Question 2. Find the cartesian form of the equation of the following planes:

Solution:

(i) \vec{r}=(\hat{i}-\hat{j})+s(-\hat{i}+\hat{j}+2\hat{k})+t(\hat{i}+2\hat{i}+\hat{k})\\

Here, given equation of plane is,

\vec{r}=(\hat{i}-\hat{j})+s(-\hat{i}+\hat{j}+2\hat{k})+t(\hat{i}+2\hat{i}+\hat{k})\\

We know that, \vec{r}=\vec{a}+λ\vec{b}+μ\vec{c}  represents the equation of a plane passing through a vector \vec{a}  and parallel to vector \vec{b}  and \vec{c}  . 

Here, \vec{a}=\hat{i}-\hat{j},\ \vec{b}=-\hat{i}+\hat{j}+2\hat{k},\ \vec{c}=\hat{i}+2\hat{j}+\hat{k}

Given plane is perpendicular to vector

\vec{n}=\vec{b}\times\vec{c}\\ =\begin{vmatrix}\hat{i}&\hat{j}&\hat{k}\\-1&1&2\\1&2&1\end{vmatrix}\\ =\hat{i}(1-4)-\hat{j}(-1-2)+\hat{k}(-2-1)\\ \vec{n}=-3\hat{i}+3\hat{j}-3\hat{k}

We know that, equation of plane in the scalar product form,

\vec{r}.\vec{n}=\vec{a}.\vec{n}  —Equation-1

Put the value of \vec{a}  and \vec{n}  in Equation-1,

\vec{r}.(\hat{i}-\hat{j})=(\hat{i}-\hat{j})(-3\hat{i}+3\hat{j}-3\hat{k})\\ \vec{r}.(-3\hat{i}+3\hat{j}-3\hat{k})=(1)(-3)+(-1)(3)+(0)(-3)\\ =-3-3+0\\ \vec{r}.(-3\hat{i}+3\hat{j}-3\hat{k})=-6

Put \vec{r}=x\hat{i}+y\hat{j}+z\hat{k}\\ (x\hat{i}+y\hat{j}+z\hat{k})(-3\hat{i}+3\hat{j}-3\hat{k})=-6

(x)(-3) + (y)(3) + (z)(-3) = -6

-3x + 3y – 3z = -6

Dividing by (-3), we get

x – y + z = 2

Equation in required form is,

x – y + z = 2

(ii) \vec{r}=(1+s+t)\hat{i}+(2-s+t)\hat{j}+(3-2s+2t)\hat{k}

Given, equation of plane,

\vec{r}=(1+s+t)\hat{i}+(2-s+t)\hat{j}+(3-2s+2t)\hat{k}\\ =(\hat{i}+2\hat{j}+3\hat{k})+s(\hat{i}-\hat{j}-2\hat{k})+t(\hat{i}+\hat{j}+2\hat{k})
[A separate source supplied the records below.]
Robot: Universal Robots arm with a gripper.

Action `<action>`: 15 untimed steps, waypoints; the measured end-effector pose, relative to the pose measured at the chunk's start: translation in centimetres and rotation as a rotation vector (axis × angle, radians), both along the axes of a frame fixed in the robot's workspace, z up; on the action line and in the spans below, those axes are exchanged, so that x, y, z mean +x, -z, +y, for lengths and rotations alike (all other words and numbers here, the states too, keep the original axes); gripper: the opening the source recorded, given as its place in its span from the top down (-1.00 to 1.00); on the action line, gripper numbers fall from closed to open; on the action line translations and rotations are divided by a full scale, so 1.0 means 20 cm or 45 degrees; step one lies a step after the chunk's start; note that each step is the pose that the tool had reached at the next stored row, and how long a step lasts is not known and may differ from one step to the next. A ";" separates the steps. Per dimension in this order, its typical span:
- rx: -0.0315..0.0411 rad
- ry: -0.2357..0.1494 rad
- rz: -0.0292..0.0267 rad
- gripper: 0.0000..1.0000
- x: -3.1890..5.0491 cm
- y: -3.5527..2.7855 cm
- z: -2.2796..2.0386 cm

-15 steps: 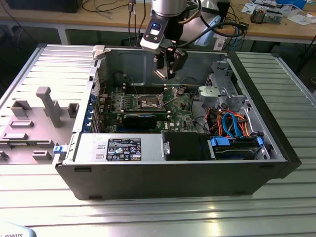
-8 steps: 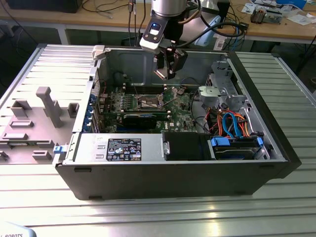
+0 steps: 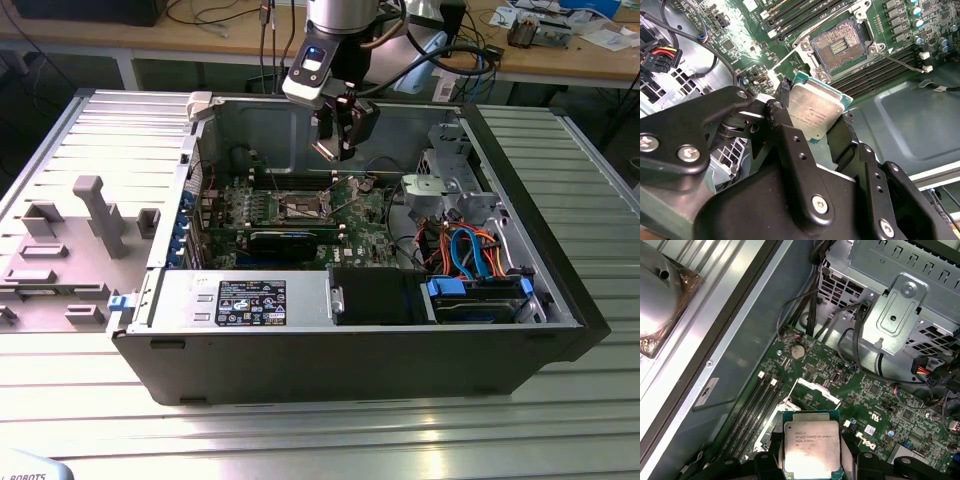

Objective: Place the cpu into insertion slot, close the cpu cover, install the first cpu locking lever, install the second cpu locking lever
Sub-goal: 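Place the cpu into insertion slot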

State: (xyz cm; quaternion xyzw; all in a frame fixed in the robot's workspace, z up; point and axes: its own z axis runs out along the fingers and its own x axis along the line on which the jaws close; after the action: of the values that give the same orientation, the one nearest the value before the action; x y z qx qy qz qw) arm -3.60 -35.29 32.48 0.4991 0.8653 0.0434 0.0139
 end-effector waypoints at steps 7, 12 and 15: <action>0.0000 0.016 0.0000 -0.08 0.000 0.002 0.000; 0.0000 0.024 -0.0001 -0.08 0.000 0.005 0.000; 0.0000 0.026 -0.0001 -0.08 0.000 0.005 0.000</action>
State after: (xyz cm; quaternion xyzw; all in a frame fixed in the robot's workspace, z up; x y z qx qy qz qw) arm -3.60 -35.28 32.38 0.5078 0.8603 0.0433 0.0143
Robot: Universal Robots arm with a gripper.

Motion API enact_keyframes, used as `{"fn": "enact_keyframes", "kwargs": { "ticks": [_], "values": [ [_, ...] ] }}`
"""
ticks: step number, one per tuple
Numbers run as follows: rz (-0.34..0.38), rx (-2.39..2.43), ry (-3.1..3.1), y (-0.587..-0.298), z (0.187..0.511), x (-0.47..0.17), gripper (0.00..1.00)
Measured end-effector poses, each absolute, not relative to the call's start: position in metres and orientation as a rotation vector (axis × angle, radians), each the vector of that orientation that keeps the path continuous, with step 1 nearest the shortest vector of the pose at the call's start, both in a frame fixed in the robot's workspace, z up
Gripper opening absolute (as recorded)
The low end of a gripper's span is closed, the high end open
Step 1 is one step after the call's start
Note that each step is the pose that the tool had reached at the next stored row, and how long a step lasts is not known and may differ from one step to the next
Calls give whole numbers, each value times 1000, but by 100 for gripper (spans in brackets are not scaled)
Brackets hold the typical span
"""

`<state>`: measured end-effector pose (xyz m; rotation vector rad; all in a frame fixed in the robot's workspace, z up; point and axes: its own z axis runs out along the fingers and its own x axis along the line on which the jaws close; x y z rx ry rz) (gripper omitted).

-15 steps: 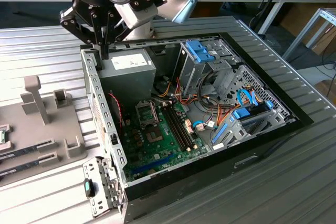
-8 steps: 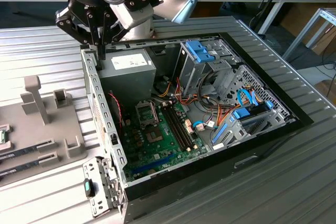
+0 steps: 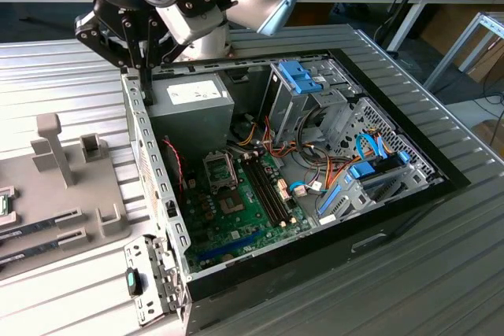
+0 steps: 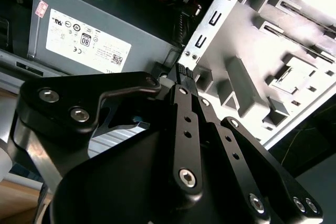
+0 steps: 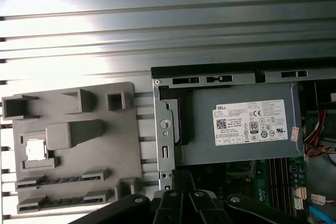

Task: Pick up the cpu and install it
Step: 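Reach for the cpu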

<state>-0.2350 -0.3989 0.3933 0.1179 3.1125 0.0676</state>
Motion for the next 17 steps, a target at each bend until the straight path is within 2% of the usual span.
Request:
{"fn": "enact_keyframes", "kwargs": {
  "ticks": [17],
  "values": [
    [68,118,3112,-399,393,-252,11]
  ]
}}
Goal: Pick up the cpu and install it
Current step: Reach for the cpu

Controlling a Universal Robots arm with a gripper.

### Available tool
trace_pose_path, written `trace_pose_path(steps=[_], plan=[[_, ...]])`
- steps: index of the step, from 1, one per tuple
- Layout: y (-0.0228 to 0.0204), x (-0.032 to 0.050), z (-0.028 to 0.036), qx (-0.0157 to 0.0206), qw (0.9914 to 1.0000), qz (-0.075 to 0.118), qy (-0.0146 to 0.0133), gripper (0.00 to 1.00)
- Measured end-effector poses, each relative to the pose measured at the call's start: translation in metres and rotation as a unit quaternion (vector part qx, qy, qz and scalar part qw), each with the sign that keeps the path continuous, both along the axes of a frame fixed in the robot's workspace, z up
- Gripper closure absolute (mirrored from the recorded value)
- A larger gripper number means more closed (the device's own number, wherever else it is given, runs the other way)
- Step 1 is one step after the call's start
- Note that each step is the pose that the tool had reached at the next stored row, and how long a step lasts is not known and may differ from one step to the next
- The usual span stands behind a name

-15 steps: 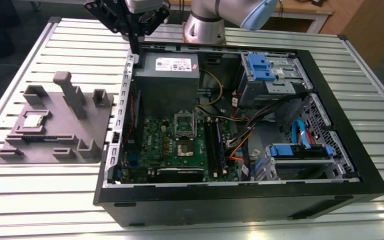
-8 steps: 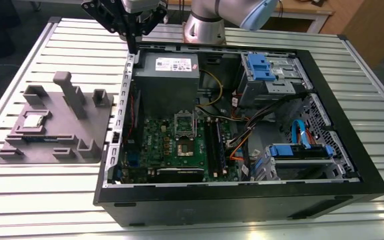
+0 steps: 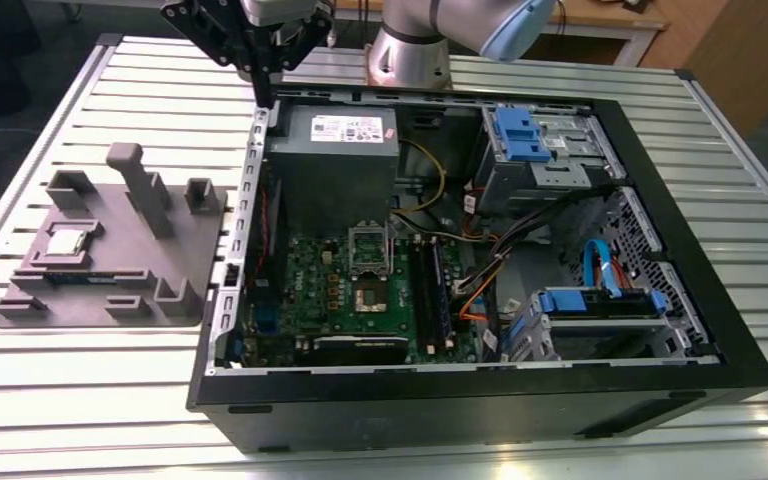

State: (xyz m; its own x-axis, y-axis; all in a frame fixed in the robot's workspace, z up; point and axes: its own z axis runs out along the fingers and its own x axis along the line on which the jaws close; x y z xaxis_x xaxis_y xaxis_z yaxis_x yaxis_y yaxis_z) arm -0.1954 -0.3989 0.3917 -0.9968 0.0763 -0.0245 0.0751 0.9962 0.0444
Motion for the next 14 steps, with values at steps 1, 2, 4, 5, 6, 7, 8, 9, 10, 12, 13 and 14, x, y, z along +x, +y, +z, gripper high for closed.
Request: trace_pose_path(steps=[1, 2, 4, 5, 6, 7, 8, 9, 10, 12, 13, 14], plan=[[0.0000, 0.0000, 0.0000, 0.0000, 1.00000, 0.000, 0.0000, 0.89], [0.0000, -0.0001, 0.0000, 0.0000, 1.00000, 0.000, 0.0000, 0.89], [0.0000, -0.0004, 0.0000, 0.0000, 1.00000, 0.000, 0.0000, 0.89], [0.0000, -0.0009, 0.0000, 0.0000, 1.00000, 0.000, 0.0000, 0.89], [0.0000, -0.0015, 0.0000, 0.0000, 1.00000, 0.000, 0.0000, 0.89], [0.0000, -0.0024, 0.0000, -0.0001, 1.00000, 0.000, 0.0000, 0.89], [0.0000, -0.0034, 0.0000, 0.0000, 1.00000, 0.000, 0.0000, 0.89], [0.0000, -0.0043, 0.0000, 0.0000, 1.00000, 0.000, 0.0000, 0.89], [0.0000, -0.0050, 0.0000, 0.0000, 1.00000, 0.000, 0.0000, 0.89], [0.0000, -0.0051, 0.0000, 0.0000, 1.00000, 0.000, 0.0000, 0.89], [0.0000, -0.0054, 0.0000, 0.0000, 1.00000, 0.000, 0.0000, 0.89], [0.0000, -0.0056, 0.0000, 0.0000, 1.00000, 0.000, 0.0000, 0.89]])
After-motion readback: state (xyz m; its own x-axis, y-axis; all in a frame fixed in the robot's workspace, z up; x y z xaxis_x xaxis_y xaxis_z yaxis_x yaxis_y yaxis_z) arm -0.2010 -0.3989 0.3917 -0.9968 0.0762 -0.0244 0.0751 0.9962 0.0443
We know that, \vec{r}=\vec{a}+λ\vec{b}+μ\vec{c}     represents the equation of a plane passing through the vector \vec{a}  and parallel to vector \vec{b}  and \vec{c}

Here, \vec{a}=\hat{i}+2\hat{j}+3\hat{k}\\ \vec{b}=\hat{i}-\hat{j}-2\hat{k}\\ \vec{c}=\hat{i}+\hat{j}+2\hat{k}

The given plane is perpendicular to vector

\vec{n}=\vec{b}\times\vec{c}\\ =\begin{vmatrix}\hat{i}&\hat{j}&\hat{k}\\1&-1&-2\\1&1&2\end{vmatrix}\\ =\hat{i}(-2+2)-\hat{j}(2+2)+\hat{k}(1+1)\\ =0(\hat{i})-4\hat{j}+2\hat{k}\\ \vec{n}=-4\hat{j}+2\hat{k}

We know that, equation of plane in scalar product form is given by,

\vec{r}.\vec{n}=\vec{a}.\vec{n}  —Equation-1

Put, the value of \vec{a}  and \vec{n}  in equation-1

\vec{r}.(-4\hat{j}+2\hat{k})=(\hat{i}+2\hat{j}+3\hat{k})(-4\hat{j}+2\hat{k})\\ \vec{r}.(-4\hat{j}+2\hat{k})=(1)(0)+(2)(-4)+(3)(2)\\ =0-8+6\\ \vec{r}.(-4\hat{j}+2\hat{k})=-2

Put \vec{r}=x\hat{i}+y\hat{j}+z\hat{k}

(x\hat{i}+y\hat{j}+z\hat{k})(-4\hat{j}+2\hat{k})=-2\\

(x)(0) + (y)(-4) + (z)(2) = -2

-4y + 2z = -2

The equation in required form is,

2y – z = 1

Question 3. Find the vector equation of the following planes in non-parametric form:

Solution:

(i) \vec{r}=(λ-2μ)\hat{i}+(3-μ)\hat{j}+(2λ+μ)\hat{k}

Given, equation of plane is,

\vec{r}=(λ-2μ)\hat{i}+(3-μ)\hat{j}+(2λ+μ)\hat{k}\\ \vec{r}=(3\hat{j})+λ(\hat{i}+2\hat{k})+μ(-2\hat{i}-\hat{j}+\hat{k})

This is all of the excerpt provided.